Exercise input:
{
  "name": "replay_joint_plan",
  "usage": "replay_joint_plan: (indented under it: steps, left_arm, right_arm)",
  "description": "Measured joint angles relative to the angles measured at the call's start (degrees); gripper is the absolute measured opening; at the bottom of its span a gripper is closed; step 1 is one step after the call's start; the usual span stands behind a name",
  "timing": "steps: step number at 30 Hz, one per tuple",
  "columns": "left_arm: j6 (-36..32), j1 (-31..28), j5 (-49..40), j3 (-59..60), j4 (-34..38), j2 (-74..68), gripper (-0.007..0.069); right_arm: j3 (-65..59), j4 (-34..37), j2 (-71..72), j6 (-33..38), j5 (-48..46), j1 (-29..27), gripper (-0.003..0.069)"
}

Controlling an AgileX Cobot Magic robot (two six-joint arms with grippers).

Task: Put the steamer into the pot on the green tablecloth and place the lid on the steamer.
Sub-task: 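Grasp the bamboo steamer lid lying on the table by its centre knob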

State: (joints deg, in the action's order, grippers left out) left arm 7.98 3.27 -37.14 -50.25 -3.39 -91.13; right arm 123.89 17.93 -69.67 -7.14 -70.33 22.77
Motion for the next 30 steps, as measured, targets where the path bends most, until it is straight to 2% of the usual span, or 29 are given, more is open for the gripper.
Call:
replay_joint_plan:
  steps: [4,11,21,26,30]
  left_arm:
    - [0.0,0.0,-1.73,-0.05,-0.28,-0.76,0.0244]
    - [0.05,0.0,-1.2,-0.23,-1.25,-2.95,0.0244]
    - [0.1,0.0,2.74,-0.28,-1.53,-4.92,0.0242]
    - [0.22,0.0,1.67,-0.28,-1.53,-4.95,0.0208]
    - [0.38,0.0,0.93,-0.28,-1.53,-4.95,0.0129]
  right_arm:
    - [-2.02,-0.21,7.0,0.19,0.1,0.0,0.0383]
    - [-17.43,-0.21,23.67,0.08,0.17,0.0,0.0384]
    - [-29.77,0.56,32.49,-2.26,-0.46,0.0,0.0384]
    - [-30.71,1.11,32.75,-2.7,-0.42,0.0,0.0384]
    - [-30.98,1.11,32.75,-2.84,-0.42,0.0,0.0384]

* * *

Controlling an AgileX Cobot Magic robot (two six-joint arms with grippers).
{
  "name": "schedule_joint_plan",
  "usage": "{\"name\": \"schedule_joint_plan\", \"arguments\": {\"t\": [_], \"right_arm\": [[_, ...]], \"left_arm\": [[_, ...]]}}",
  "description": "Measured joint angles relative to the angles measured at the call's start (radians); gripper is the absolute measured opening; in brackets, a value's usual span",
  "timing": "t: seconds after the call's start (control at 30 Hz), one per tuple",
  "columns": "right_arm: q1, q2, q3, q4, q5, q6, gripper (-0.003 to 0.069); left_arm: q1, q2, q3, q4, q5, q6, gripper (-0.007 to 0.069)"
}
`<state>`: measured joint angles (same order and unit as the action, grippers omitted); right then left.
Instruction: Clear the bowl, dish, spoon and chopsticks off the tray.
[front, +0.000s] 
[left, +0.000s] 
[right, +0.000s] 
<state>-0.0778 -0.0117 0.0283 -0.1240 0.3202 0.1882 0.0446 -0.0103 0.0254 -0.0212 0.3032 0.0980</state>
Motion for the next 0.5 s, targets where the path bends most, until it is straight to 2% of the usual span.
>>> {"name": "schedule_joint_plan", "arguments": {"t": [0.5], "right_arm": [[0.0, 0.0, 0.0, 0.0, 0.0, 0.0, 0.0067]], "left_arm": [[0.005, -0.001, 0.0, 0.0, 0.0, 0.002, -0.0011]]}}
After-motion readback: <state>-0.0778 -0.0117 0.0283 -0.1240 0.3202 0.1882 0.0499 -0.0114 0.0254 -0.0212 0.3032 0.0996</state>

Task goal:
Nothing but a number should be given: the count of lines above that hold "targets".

Solved exercise:
2